We are schduled to be admitted to the hospital on Wednesday morning. Unless his labs from today come back and he urgently needs to be admitted we'll continue to plan for Wednesday. Mark and I are very concerned with Kyle, his twitching and shaking are getting worse, any stress at all....like yesterday I had to change the dressing around his PICC line, clean it and then reapply the dressing, it's painful for him, he has small cuts in the skin where the bandages have casused break down which sting and bleed during every change. This process scares him to no end. After the change the twitching and trembling increased to almost non stop. Mark and I couldn't sleep last night, petrified of what is going on with our sweet boy. After talking to the dr on the phone they really believe the stress of everything is catching up to him. He's 5 now, he gets some things and sadly doesn't get others so it's so confusing and scary to him. I have been heartbroken the last two days....spent most of last night in and out of his room...scared. I just love and adore him so much it makes my body ache. I'm petrified of what happens when we hit the hospital on Wednesday what that will do to him.

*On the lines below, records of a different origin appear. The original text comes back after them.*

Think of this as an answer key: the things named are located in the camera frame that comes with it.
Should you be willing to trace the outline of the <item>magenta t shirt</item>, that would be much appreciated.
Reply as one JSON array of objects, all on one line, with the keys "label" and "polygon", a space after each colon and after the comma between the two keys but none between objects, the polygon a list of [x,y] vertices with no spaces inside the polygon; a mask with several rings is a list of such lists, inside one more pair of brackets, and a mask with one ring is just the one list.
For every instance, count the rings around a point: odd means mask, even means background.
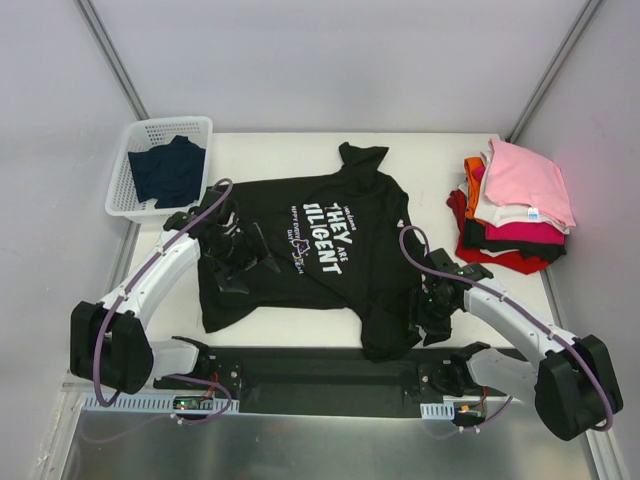
[{"label": "magenta t shirt", "polygon": [[527,241],[542,244],[563,245],[565,232],[544,215],[529,218],[530,207],[524,205],[497,206],[484,194],[485,181],[481,181],[480,197],[475,218],[485,226],[488,240]]}]

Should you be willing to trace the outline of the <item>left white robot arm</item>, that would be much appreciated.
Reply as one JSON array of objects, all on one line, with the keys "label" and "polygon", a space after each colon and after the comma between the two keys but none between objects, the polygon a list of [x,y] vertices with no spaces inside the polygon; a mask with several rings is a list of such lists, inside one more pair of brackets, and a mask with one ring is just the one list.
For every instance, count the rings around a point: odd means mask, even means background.
[{"label": "left white robot arm", "polygon": [[192,389],[205,386],[212,366],[204,344],[185,337],[151,341],[147,327],[176,282],[199,261],[222,293],[248,294],[243,275],[258,267],[278,271],[255,222],[243,222],[231,201],[172,215],[142,263],[96,303],[79,302],[71,313],[70,369],[102,392],[135,394],[148,381],[177,375]]}]

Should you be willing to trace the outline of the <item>red t shirt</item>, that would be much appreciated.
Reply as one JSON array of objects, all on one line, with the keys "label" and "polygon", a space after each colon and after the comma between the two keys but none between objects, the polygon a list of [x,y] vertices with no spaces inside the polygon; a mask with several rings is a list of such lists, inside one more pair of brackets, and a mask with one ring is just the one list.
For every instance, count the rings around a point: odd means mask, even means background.
[{"label": "red t shirt", "polygon": [[529,275],[550,266],[550,263],[539,257],[523,257],[518,251],[507,252],[497,256],[482,253],[477,248],[466,248],[463,245],[464,220],[466,210],[466,196],[460,190],[453,190],[449,194],[446,205],[451,209],[459,231],[455,254],[467,263],[497,264],[519,273]]}]

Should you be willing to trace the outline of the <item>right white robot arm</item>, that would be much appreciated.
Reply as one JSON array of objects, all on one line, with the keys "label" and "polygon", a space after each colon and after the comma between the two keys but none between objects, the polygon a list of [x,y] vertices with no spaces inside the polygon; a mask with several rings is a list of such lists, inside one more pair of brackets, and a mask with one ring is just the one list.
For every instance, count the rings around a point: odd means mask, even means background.
[{"label": "right white robot arm", "polygon": [[569,441],[587,430],[605,432],[623,408],[609,350],[594,335],[579,337],[536,317],[511,298],[479,264],[459,266],[442,249],[423,263],[412,260],[424,278],[419,319],[427,340],[448,326],[456,311],[484,321],[521,354],[520,359],[476,341],[454,352],[429,377],[430,386],[451,396],[494,389],[535,411],[556,437]]}]

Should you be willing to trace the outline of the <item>aluminium frame rail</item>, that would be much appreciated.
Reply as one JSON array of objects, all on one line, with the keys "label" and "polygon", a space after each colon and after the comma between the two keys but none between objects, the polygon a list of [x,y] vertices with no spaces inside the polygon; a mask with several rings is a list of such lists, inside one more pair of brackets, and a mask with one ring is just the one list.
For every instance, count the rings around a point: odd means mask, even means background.
[{"label": "aluminium frame rail", "polygon": [[[196,368],[204,364],[209,349],[199,352],[194,365],[183,368],[164,368],[152,355],[141,352],[116,359],[106,357],[100,362],[100,384],[122,394],[136,394],[155,380],[188,381]],[[432,373],[429,385],[443,396],[462,397],[487,388],[523,399],[525,396],[515,387],[517,370],[522,368],[533,376],[534,393],[543,399],[554,401],[564,394],[593,393],[594,387],[587,375],[595,373],[597,367],[591,354],[583,348],[577,351],[586,362],[584,367],[580,367],[567,351],[548,352],[538,364],[533,365],[516,357],[512,349],[499,351],[477,342],[455,351],[445,366]],[[199,388],[208,381],[217,380],[193,380]]]}]

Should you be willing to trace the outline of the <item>white t shirt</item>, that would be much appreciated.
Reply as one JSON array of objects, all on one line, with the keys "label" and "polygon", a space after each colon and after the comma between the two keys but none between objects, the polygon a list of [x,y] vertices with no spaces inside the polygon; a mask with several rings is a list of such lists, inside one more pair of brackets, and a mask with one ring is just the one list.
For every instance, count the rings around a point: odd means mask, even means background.
[{"label": "white t shirt", "polygon": [[485,170],[490,164],[490,153],[467,157],[463,165],[466,174],[467,207],[465,217],[486,227],[489,240],[523,240],[546,244],[561,244],[570,228],[545,216],[527,205],[498,206],[484,193]]}]

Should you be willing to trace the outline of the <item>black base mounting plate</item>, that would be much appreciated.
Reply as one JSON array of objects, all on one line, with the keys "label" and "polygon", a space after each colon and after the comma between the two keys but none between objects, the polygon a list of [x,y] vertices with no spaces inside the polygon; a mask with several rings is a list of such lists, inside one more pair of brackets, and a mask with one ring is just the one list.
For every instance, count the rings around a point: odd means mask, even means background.
[{"label": "black base mounting plate", "polygon": [[443,400],[429,378],[454,352],[414,349],[374,363],[359,349],[211,347],[188,381],[163,378],[153,386],[194,393],[194,379],[214,379],[245,414],[418,418],[422,404]]}]

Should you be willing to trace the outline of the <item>white plastic laundry basket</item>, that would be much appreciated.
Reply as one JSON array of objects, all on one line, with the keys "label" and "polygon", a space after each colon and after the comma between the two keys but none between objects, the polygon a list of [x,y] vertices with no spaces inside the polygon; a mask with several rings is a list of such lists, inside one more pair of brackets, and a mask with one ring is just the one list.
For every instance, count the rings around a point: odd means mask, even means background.
[{"label": "white plastic laundry basket", "polygon": [[[106,212],[114,217],[124,217],[138,224],[162,224],[178,211],[187,211],[197,206],[207,189],[208,174],[213,149],[213,121],[206,116],[178,116],[154,118],[130,124],[123,133],[111,174],[105,200]],[[140,202],[129,154],[146,152],[153,147],[167,145],[176,136],[186,137],[204,150],[204,163],[199,196],[190,204],[177,208],[157,208],[155,198]]]}]

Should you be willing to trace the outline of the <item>navy blue t shirt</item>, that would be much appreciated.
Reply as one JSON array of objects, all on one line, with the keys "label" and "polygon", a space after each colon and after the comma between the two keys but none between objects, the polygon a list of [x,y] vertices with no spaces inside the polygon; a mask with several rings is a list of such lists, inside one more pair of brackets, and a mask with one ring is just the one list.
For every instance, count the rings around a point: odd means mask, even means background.
[{"label": "navy blue t shirt", "polygon": [[156,209],[185,207],[199,199],[206,152],[185,136],[147,151],[129,152],[139,202],[155,200]]}]

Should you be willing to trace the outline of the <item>pink t shirt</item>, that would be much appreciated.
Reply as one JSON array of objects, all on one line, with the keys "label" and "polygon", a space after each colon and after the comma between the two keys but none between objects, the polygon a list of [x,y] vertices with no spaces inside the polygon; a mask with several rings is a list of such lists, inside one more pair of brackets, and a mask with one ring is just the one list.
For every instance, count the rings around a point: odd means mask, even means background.
[{"label": "pink t shirt", "polygon": [[503,140],[489,141],[485,196],[494,205],[536,208],[569,229],[576,226],[560,168],[546,157]]}]

We will be meeting with the GI, wellness, and Neuro team on Wednesday so we can try to help our beautiful boy.
xoxo
K
seventeen. . .
10 years ago
4 comments:
Oh Kate,
I have no words. My heart aches with you.
Please know I am thinking of you and your little Kyle wishing with all my wishes and hoping with all my hope that a measure of peace is found for you all.
xoxox,
Lauren
Kate,
I understand the fear and I'm sorry you are looking at another admission. I'm sure you've tried this, but we've recently moved to using Opsite instead of Tegaderm and it's really helped Samuel with dressing changes.
Have you checked his blood sugar during the shaking spells? Once again, I'm sure this is something you've thought of, but thought I'd throw it out there!
I'm thinking about you too and I'll text you in the morning!
Missy
My heart truly aches right along with yours. I cant even imagine. Please know that I am keeping Kyle in my thoughts. I hate this for him and for you.
Hugs and Love,
Yolonda
Thinking of Kyle, always!
I thought about you yesterday when we were getting Quinn in school. she had been absent for almost a whole month and a lot of the staff was excited and then they would look at me and ask me how she was doing. i just remember you writing a blog about how you basically lie and tell them that things were good. And I caught myself doing that. I dunno what it is... if it's that we don't want people to feel sorry for them, or that we just want to believe that everything really is fine. or if we just want to avoid the added questions, or maybe all of the above. Anyway, I truly think of you guys every single day.
i hope today is going ok and that a plan is in place.
I kinda like this blogspot thing... maybe i should start one up. a lot of the old Share friends are here.